To me, 25 to 50% is not a good answer. 40 to 60% is more in line with my expectations :).
 
Mugen said:
cthulhudarren said:
25-50% is considered "Competent" and 50-75% is considered "Professional" according to the rules (page 33).
...Think that an untrained average character in MRQ2 has a skill around 21 to 25% in a base skill. Is it legitimate to think a character with 5 or 10 % invested in a skill is "competent" and not a "novice" ?
...
To me, 25 to 50% is not a good answer. 40 to 60% is more in line with my expectations :).
I agree - I'd rate "competent" as 50-75 and "professional" as 75-100, so RQII starting characters are mostly at the low end of "professional".
 
Mugen said:
More than that, I think the real question to ask is how often should a "Competent" character succeed at a task with average (0%) difficulty ?

Every time bar unusual circumstances. If I am a competent car driver it means I can take the car out and come back home safely.

As it says in the rulebook "Routine activities; those an Adventurer conducts time and again, under normal circumstances and expected pressures, do not require a roll for success."

However if I were merely a competent driver and had to make an emergency manoeuvre to avoid a disaster then I would expect to fail fairly frequently. On the other hand I would I would expect a professional driver (say someone who drives for a living) to succeed most times.
 
cthulhudarren said:
As we discussed in a different thread, I'd suggest breaking up each Gods' cult into multiple cults with roughly equivalent power-level.

I don't think I'd go that far - some Gods, and some Cults are undeniably more powerful than others (Who is more powerful - the Roman Catholic Church or The Church of God (Huntsville, Alabama) (about whom, admittedly, I know nothing, but a quick Google for "minor Christian sects" threw them up as an example).

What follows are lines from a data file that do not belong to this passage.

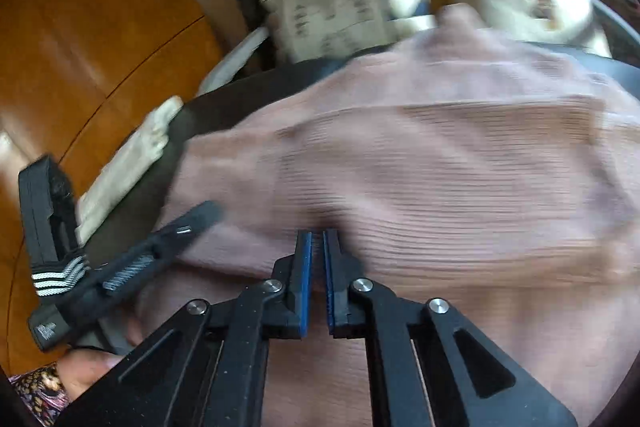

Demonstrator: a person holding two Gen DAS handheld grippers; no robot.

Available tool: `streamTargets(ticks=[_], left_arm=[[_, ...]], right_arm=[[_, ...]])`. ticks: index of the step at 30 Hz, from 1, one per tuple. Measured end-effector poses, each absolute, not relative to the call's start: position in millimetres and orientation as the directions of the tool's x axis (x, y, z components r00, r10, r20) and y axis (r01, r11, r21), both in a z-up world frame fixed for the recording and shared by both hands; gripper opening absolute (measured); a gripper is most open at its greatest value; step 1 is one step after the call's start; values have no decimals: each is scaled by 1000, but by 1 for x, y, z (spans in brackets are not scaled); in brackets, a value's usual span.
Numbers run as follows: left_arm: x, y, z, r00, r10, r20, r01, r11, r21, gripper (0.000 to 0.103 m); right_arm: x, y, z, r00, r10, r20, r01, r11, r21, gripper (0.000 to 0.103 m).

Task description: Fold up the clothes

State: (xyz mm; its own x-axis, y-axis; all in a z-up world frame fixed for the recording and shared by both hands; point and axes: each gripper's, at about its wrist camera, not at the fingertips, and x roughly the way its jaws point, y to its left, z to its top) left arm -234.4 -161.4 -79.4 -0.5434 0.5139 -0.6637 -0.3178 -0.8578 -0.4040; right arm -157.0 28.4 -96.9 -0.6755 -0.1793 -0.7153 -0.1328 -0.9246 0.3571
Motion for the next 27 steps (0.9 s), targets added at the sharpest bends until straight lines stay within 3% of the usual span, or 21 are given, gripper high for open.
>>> streamTargets(ticks=[5, 10, 13, 21, 24, 27], left_arm=[[-235, -161, -79, -542, 514, -665, -325, -858, -398, 6], [-235, -161, -79, -543, 514, -664, -324, -858, -399, 6], [-234, -160, -79, -546, 510, -665, -324, -860, -394, 6], [-234, -163, -80, -544, 521, -657, -323, -853, -409, 6], [-234, -163, -81, -546, 521, -656, -326, -853, -407, 6], [-235, -162, -80, -546, 521, -656, -332, -853, -402, 6]], right_arm=[[-128, 88, -104, -714, -134, -687, -232, -881, 413, 0], [-122, 110, -99, -760, -267, -592, -198, -773, 602, 6], [-137, 97, -74, -777, -259, -573, -123, -831, 542, 6], [-216, 100, -96, -646, -187, -740, -154, -918, 366, 6], [-210, 140, -108, -670, -107, -734, -229, -911, 342, 0], [-202, 168, -117, -697, -101, -710, -286, -869, 404, 0]])
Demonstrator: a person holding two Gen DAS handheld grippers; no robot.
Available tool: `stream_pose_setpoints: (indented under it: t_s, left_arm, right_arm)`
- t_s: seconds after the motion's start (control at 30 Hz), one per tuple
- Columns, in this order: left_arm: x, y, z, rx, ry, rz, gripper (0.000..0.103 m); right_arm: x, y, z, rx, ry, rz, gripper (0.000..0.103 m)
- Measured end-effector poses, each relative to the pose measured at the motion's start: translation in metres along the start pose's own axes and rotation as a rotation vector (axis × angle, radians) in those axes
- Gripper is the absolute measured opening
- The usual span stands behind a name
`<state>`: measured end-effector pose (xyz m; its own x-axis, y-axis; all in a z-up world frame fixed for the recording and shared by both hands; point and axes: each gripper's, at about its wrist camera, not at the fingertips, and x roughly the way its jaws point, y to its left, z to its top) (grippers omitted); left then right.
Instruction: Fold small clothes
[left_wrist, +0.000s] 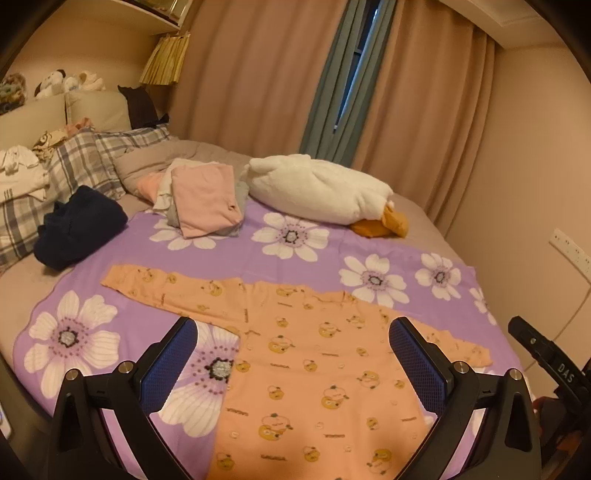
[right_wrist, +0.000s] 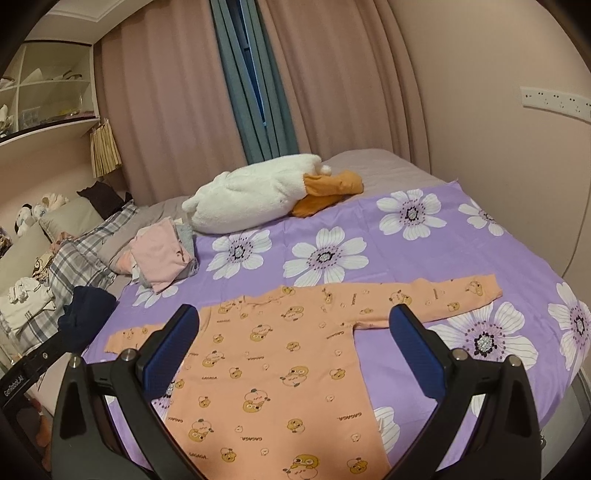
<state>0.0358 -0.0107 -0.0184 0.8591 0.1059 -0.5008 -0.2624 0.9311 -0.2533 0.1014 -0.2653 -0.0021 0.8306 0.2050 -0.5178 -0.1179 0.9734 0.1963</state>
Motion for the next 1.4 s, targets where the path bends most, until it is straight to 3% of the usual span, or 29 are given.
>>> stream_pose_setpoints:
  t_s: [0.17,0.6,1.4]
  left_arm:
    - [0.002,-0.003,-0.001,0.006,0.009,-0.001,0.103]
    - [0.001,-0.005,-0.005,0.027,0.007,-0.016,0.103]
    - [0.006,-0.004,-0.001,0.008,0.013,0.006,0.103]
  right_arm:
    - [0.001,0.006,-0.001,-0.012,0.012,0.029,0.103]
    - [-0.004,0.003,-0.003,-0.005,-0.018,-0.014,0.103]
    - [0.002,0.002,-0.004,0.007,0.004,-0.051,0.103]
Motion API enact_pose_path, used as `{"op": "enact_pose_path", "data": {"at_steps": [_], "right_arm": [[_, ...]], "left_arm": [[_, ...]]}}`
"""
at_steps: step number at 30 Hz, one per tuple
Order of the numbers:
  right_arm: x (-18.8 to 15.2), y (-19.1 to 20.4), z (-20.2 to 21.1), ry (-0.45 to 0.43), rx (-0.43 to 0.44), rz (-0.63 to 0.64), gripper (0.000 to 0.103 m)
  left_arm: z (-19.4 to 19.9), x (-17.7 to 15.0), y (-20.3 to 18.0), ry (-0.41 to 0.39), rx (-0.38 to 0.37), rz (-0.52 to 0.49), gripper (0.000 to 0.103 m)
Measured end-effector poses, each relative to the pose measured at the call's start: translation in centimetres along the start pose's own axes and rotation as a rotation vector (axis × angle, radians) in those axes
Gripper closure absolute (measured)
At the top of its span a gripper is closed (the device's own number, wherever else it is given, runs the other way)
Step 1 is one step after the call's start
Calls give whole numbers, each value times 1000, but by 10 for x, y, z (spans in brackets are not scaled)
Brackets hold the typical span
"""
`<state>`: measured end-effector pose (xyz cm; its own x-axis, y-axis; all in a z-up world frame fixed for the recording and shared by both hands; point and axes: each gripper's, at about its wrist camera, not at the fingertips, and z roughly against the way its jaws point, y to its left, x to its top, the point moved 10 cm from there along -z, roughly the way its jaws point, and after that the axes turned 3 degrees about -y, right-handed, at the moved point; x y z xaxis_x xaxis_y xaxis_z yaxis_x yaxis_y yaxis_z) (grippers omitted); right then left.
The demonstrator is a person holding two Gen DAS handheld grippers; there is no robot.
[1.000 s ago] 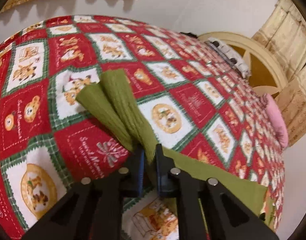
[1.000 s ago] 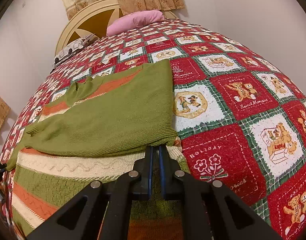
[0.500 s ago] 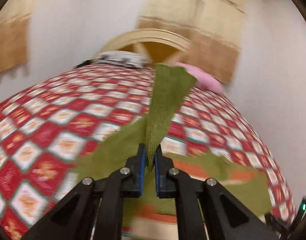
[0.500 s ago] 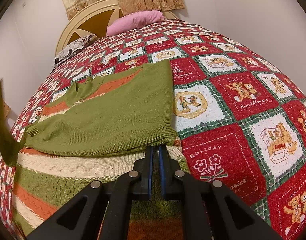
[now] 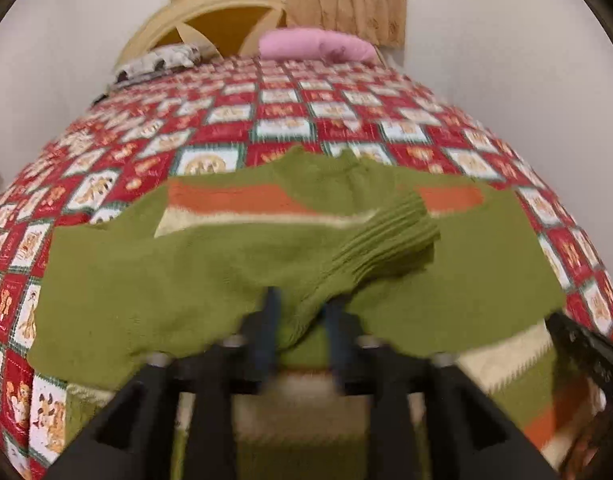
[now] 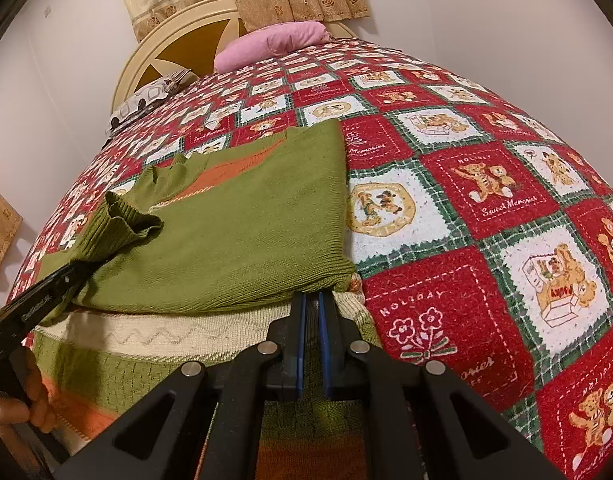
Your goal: Fold small clothes
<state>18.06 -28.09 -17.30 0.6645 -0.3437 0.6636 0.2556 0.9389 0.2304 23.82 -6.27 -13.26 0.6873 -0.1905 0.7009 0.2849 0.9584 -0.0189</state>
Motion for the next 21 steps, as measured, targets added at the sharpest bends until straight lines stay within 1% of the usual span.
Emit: {"op": "enact_pose_path", "data": {"at_steps": [1, 2, 3, 4, 5, 7, 8, 9, 10, 11, 12, 13, 14, 15, 17, 19, 21], "right_arm": [[0, 0, 0, 0, 2, -2, 97], [0, 0, 0, 0, 3, -3, 97], [1, 1, 0, -2, 6, -6, 97], [1, 1, 1, -3, 7, -7, 97], [1, 1, 1, -3, 8, -7, 97], [2, 1, 2, 2, 4, -6, 97], [5, 5, 8, -4, 4, -11, 97], [9, 9, 14, -23, 24, -18, 96], [16, 18, 22, -49, 62, -32, 92], [21, 26, 28, -64, 91, -43, 85], [27, 42, 35, -78, 141, -59, 62], [32, 54, 39, -86, 179, -70, 38], [36, 65, 42, -96, 213, -78, 32], [42, 81, 43, -106, 247, -78, 31], [48, 106, 35, -89, 292, -69, 31], [50, 134, 12, -21, 357, -96, 31], [45, 157, -20, 91, 418, -147, 31]], "left_arm": [[5, -4, 2, 2, 4, 0, 29], [14, -7, 9, -17, 17, 6, 24], [17, -9, 9, -37, 29, 13, 21], [26, -13, 19, -52, 35, 28, 19], [32, -19, 30, -59, 39, 54, 18], [40, -30, 59, -68, 82, 133, 11], [40, -35, 69, -72, 96, 165, 11], [40, -41, 82, -76, 109, 202, 11], [38, -51, 94, -70, 122, 248, 11], [31, -61, 105, -40, 109, 322, 11], [27, -68, 113, -19, 80, 394, 12], [27, -68, 119, -37, 38, 458, 12], [30, -66, 122, -71, 14, 499, 11], [31, -66, 123, -81, 6, 518, 11], [27, -66, 118, -77, 9, 508, 9], [23, -63, 110, -64, 21, 478, 5], [22, -64, 111, -54, 28, 463, 3]]}}
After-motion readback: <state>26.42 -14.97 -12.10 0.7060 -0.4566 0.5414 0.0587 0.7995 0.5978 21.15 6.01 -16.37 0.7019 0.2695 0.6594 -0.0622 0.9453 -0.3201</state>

It is, however a good idea to break Gods up by "aspect" (per the Abadar example upthread). Another principle to follow is that a cult that offers potentially great power to PC's should also be one that limits them in other ways, so that picking a god isn't just a case of going for the one with the best attack spell... These limits can be in terms of forbidden magic, Geases and Restrictions on behaviour, and/or social consequences of belonging to the cult in question.



cthulhudarren said:
Question for others: Can you invent more runes? Like one for Civilization? Protection? Commerce?

Yes - If you are creating your own Campaign world (or adapting one originally published for another system) then Runequests Glorantha-centric Runes may not be the best fit. Runes should be the "basic building blocks" - Civilization may be covered by the Harmony Rune, Commerce is covered by the Communication/Exchange Rune.

Most cults cover no more than three Runes - (A powerful "ruler" type deity may have minor aspects that offer some ability in other runes), so try not to get too carried away!